The class-action suit claimed that Yahoo violated the privacy rights of non-Yahoo mail users by scanning their emails – including attachments – that were sent to Yahoo email addresses and then using the data to produce targeted ads for those Yahoo users, Ars Technica reported. According to the suit, those non-Yahoo mail users “did not consent to Yahoo’s interception and scanning of their emails.”

Yahoo has agreed to pay up to $4 million, though a U.S. District Court judge still needs to approve the settlement amount. Interestingly, the plaintiffs in the case won’t see a dime of the settlement. Instead, the payout will go to Girard Gibbs and Kaplan Fox, the plaintiffs’ attorneys.

The plaintiffs in the case had earlier dropped demands for statutory damages, Naked Security reports.

The settlement agreement proposed by the plaintiffs’ attorneys also won’t prevent Yahoo from scanning the emails and attachments of nonusers and using the information for targeted ads. It merely changes when the messages will be scanned. Yahoo has agreed that ingoing emails will only be “sent to servers for analysis for advertising purposes after a Yahoo Mail user can access the email in his or her inbox,” rather than before.

Outgoing messages will also continue to be scanned, but not until they are in the “sent” folder.

Yahoo maintains that the “material changes” to make its email systems accommodate the new timing of the email scans will take “substantial effort and cost.”

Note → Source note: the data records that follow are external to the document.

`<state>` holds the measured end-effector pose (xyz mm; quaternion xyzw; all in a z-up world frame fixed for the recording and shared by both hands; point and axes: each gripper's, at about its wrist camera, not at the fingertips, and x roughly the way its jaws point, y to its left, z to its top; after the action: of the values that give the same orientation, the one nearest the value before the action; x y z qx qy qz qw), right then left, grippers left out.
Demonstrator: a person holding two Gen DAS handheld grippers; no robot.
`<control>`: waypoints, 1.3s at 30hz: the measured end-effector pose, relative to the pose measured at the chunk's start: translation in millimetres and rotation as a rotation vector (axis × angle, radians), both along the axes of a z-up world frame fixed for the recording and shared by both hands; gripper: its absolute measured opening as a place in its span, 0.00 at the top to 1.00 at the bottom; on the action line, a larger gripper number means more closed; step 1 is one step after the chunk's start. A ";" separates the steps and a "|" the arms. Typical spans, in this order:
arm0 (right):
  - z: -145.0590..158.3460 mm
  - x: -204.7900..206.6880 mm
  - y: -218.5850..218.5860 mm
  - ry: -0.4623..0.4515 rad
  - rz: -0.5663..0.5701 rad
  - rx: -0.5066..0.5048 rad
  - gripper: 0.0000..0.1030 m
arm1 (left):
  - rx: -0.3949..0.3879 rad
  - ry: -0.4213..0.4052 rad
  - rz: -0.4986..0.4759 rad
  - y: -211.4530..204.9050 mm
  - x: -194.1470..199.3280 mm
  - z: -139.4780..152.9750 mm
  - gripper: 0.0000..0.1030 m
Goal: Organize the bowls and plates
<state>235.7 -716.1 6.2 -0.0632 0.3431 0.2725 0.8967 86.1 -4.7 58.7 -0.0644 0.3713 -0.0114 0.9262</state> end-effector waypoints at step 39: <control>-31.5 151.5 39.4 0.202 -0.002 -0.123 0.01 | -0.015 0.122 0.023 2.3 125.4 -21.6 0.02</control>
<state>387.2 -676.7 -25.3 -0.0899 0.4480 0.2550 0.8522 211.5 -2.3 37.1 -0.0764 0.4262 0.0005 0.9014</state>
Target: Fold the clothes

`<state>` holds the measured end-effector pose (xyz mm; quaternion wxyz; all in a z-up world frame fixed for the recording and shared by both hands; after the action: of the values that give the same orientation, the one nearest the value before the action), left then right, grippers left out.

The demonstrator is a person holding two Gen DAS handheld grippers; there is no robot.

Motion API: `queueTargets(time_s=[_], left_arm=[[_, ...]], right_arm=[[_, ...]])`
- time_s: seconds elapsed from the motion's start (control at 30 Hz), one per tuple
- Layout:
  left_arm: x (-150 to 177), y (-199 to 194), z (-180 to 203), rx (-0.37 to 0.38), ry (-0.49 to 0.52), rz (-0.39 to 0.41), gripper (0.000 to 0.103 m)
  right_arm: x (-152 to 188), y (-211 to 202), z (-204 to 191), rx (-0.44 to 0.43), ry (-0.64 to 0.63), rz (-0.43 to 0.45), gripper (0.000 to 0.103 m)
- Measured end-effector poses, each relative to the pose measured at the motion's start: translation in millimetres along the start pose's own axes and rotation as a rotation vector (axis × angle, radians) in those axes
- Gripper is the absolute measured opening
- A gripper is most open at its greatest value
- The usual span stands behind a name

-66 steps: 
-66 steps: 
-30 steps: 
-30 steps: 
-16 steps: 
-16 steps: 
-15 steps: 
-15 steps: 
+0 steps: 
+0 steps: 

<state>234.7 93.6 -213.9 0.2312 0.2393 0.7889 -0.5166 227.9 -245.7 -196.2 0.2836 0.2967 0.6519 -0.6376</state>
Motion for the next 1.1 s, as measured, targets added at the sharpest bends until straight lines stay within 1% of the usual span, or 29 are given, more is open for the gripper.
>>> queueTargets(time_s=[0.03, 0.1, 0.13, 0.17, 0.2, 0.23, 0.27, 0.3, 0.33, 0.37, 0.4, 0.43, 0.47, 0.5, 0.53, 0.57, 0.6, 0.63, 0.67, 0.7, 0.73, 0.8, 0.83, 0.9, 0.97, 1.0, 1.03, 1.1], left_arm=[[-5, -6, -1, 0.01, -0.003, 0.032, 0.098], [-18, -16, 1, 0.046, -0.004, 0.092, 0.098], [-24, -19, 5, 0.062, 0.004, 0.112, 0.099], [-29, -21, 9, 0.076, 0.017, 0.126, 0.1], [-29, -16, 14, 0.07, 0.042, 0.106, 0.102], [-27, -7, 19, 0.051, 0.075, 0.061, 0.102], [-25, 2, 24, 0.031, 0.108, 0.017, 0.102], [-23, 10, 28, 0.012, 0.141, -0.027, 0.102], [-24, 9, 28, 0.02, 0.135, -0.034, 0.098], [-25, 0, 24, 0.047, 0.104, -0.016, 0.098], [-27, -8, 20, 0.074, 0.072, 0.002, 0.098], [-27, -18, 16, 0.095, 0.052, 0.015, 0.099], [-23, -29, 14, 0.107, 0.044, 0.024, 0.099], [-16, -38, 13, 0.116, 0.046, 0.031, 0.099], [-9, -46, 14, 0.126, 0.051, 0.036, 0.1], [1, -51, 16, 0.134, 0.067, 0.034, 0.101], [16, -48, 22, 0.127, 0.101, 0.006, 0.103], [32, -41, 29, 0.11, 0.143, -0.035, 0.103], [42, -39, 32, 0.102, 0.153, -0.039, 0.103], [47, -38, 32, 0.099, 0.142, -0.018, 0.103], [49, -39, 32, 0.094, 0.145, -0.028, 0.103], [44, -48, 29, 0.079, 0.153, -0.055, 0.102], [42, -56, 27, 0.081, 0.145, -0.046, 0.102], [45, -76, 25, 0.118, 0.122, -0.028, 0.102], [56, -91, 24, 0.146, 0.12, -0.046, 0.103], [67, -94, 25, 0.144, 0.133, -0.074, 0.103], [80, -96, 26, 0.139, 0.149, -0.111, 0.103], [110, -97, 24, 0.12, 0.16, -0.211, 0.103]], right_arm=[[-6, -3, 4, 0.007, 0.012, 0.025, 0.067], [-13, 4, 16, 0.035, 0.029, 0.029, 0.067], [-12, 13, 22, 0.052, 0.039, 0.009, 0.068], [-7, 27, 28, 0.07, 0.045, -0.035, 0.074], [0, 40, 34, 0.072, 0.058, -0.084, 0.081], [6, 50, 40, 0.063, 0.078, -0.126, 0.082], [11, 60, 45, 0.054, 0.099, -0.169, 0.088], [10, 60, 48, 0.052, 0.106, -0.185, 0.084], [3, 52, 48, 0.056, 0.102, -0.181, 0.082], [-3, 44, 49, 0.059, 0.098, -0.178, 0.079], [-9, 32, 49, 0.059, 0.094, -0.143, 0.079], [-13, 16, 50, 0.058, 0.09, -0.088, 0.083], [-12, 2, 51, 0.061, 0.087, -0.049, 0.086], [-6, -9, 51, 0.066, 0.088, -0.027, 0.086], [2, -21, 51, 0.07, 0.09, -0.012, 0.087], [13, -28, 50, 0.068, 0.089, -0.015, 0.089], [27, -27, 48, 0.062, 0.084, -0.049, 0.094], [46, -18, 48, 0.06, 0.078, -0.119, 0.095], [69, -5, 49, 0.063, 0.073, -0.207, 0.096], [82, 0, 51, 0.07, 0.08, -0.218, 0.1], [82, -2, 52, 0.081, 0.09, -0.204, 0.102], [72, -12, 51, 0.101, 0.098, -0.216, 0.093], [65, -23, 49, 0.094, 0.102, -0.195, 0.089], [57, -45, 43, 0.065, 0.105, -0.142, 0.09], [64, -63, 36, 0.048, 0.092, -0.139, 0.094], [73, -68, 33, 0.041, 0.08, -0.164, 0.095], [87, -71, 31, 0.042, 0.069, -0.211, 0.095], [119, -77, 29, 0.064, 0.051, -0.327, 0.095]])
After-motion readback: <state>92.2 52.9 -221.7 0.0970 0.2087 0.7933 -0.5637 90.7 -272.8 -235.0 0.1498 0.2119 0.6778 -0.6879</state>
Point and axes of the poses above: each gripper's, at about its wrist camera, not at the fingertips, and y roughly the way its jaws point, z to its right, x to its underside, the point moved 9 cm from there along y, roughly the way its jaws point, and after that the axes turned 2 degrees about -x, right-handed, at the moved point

“Yahoo is pleased to have resolved this matter, subject to the Court’s approval,” a Yahoo spokesperson told Ars Technica. “Yahoo denies any wrongdoing and it notes that the Court has not issued any ruling that Yahoo acted unlawfully.”

Initially, six separate lawsuits were filed in 2013, accusing Yahoo of violating the privacy of its nonusers by automatically scanning their emails without consent, according to Ars Technica. But those individual lawsuits were later consolidated into one class-action lawsuit.

Yahoo’s terms of service agreement for its email accounts stipulates that Yahoo can scan email for advertising purposes. But the proposed settlement will also require that the company add this sentence to its Privacy Center page, which already outlines its email scanning system: “Yahoo analyzes and stores all communications content, including email content from incoming and outgoing mail.”

As you can probably tell by now, it’s hard to see how the plaintiffs in the case can celebrate this as a win. They are not getting paid any damages, and Yahoo will continue to scan their emails.